Décès de l'écrivain français Alain Decaux, la voix et le visage de l'Histoire

Alain Decaux
Alain Decaux - © CHARLES PLATIAU/POOL/AFP

L'écrivain et académicien français Alain Decaux, conteur à la prodigieuse mémoire qui a mis l'Histoire à la portée de tous par l'entremise de la radio et de la télévision, est décédé dimanche à 90 ans.

Aussi doué à l'oral qu'à l'écrit, cet homme soigné au regard bienveillant, à la voix rieuse et tendre, savait restituer le passé comme s'il en était le témoin direct.

"Vous faites partie du paysage français", lui avait dit le président socialiste François Mitterrand, dont il fut le ministre de la Francophonie (1988-1991).

Après une soixantaine d'ouvrages, des milliers d'émissions de radio et de télévision, des scénarios de films et des pièces, cet historien non universitaire a su longtemps garder l'enthousiasme de l'adolescent émerveillé découvrant, alors malade, les aventures du comte de Monte-Cristo, le héros d'Alexandre Dumas.

"Je ne saurai jamais si Monte-Cristo m'a sauvé la vie, mais je lui dois ma passion pour l'Histoire", disait-il, après s'être battu, avec succès, pour l'admission de la dépouille d'Alexandre Dumas au Panthéon.
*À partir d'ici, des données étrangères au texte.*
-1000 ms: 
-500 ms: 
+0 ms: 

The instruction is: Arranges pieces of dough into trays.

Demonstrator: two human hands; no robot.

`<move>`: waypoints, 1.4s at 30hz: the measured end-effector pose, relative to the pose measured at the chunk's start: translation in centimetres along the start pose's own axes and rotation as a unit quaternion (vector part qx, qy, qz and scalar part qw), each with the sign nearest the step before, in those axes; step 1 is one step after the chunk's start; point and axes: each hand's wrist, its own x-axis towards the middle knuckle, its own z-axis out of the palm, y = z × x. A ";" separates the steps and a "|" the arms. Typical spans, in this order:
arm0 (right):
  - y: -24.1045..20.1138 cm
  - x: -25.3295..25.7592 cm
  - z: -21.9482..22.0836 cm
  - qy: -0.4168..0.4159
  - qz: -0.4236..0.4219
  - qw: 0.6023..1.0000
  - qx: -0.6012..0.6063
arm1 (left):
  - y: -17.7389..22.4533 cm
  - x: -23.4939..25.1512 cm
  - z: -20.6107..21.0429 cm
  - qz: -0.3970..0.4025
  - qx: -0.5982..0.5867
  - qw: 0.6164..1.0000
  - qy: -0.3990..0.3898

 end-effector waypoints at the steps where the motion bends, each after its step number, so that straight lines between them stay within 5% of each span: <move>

François Mauriac avait, en son temps, salué "un conteur comme il n'y en a plus. Il sait de quoi il parle, il est informé de tout ce qui concerne son sujet mais il garde le ton de l'enfance: +Il y avait une fois...+".

En 1951, Alain Decaux lance pour la Radiodiffusion française avec André Castelot (décédé en 2004), "La Tribune de l'histoire", qui sera diffusée chaque semaine sans interruption jusqu'en 1997.

Et pour la télévision française, il crée "La caméra explore le temps" (avec Stellio Lorenzi et son complice, Castelot), diffusée de 1957 à 1966.

Enfin, de 1969 à 1987, dans "Alain Decaux raconte" puis "Alain Decaux face à l'Histoire" et "Le dossier Alain Decaux", (sur différentes chaînes),  il est chaque mois seul à l'image pendant une petite heure.

"Dans la télévision de cette époque, les émissions culturelles occupaient 30% du temps d'antenne et passionnaient le public", disait Alain Decaux dans les années 2000.

Ce fils d'avocat est né le 23 juillet 1925 à Lille (Nord). Adolescent, il écrit des pièces de théâtre. Il fait du droit mais se passionne pour l'Histoire, qu'il étudie à la Sorbonne "sans le moindre souci d'obtenir un diplôme", a-t-il dit.

Précoce, il est couronné en 1950 par l'Académie française dès son second livre, "Letizia", la mère de Napoléon 1er. Biographe de Dumas ou Hugo, il écrit des livres aux titres simples mais efficaces : "Les grands mystères du passé", "Grands secrets, grandes énigmes" ou "Grandes aventures de l'histoire".

Il a signé aussi des sommes comme "C'était le XXème siècle" en quatre volumes, une "Histoire des Françaises" en deux tomes. Sa recherche de la spiritualité l'amène à écrire pour les enfants des ouvrages comme "La Bible racontée aux enfants".

Avec l'homme de théâtre Robert Hossein, il a monté des fresques autour de figures comme Danton, Robespierre, Marie-Antoinette, Bonaparte ou de Gaulle.

Il a été élu à l'Académie française en 1979. Symboliquement, cet homme de l'audiovisuel a reçu son épée d'académicien dans le grand amphithéâtre de Radio France.

En 1988, le Premier ministre socialiste Michel Rocard, qui adorait ses émissions, l'invite à entrer au gouvernement: il s'y occupera de la Francophonie, sous l'égide du ministre des Affaires étrangères, Roland Dumas. Il raconte cette expérience dans un récit désenchanté, "Le Tapis rouge" : "Je me faisais des illusions sur le rôle des ministres. Pendant des années, j'avais écrit dans mes livres: le ministre décide. Depuis, j'écris: le ministre souhaite...".